Work order — Please say how many lines in the records below contain the word "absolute", giving only the number.

Top of Supplied information

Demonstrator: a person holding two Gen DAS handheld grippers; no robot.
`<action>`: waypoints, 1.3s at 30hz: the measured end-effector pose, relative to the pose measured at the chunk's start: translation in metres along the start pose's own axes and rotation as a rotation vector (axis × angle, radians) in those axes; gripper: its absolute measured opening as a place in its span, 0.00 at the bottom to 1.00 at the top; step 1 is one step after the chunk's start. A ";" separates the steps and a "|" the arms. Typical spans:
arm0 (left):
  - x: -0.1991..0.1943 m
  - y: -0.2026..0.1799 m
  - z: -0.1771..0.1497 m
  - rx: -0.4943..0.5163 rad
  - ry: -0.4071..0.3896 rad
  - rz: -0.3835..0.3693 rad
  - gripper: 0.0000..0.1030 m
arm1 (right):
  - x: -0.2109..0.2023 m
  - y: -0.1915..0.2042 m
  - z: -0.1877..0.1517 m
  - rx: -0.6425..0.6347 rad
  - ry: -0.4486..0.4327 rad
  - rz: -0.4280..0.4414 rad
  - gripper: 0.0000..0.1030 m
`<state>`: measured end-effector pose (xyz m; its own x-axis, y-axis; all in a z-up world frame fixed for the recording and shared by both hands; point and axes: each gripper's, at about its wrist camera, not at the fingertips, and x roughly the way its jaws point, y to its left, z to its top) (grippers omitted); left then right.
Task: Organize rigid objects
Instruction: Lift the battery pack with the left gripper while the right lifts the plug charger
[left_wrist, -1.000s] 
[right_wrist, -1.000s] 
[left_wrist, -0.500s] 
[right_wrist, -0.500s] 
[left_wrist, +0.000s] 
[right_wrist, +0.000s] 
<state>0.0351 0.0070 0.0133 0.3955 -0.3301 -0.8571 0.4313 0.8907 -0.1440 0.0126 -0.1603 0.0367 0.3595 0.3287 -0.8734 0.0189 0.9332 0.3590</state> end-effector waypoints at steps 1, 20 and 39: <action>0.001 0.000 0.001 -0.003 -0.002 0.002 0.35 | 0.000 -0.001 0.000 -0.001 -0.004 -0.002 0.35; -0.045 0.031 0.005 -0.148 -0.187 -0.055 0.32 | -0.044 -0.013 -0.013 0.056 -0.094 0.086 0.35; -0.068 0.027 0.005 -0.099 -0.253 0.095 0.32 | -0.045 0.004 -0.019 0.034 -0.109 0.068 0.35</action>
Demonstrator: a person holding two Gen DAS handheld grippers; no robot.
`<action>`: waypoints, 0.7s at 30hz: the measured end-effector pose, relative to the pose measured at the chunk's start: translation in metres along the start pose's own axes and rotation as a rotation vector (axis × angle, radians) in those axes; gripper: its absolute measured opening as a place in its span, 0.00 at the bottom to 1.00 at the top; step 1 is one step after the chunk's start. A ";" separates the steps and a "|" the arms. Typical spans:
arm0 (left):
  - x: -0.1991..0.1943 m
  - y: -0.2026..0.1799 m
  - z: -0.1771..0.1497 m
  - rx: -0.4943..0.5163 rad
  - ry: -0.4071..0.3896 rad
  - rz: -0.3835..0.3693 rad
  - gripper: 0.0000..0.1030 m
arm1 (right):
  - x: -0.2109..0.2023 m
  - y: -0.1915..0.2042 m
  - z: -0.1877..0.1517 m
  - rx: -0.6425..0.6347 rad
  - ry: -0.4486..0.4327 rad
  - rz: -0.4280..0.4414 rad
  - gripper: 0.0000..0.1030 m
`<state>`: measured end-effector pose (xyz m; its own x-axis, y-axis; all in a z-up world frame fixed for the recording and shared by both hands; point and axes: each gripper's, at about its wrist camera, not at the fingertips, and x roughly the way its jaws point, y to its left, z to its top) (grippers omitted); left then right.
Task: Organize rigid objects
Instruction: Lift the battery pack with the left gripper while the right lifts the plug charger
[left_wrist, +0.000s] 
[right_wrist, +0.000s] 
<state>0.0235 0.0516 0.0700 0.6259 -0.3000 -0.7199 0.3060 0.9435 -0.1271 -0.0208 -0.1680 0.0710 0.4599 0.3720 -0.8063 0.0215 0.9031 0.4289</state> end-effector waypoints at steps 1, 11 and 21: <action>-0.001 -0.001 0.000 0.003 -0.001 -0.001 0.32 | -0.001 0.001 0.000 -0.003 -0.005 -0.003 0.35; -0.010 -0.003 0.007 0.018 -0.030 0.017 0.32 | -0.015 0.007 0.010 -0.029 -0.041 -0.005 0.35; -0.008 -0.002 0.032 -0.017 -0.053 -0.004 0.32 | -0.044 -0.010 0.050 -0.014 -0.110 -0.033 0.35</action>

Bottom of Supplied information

Solution to this exercise — 2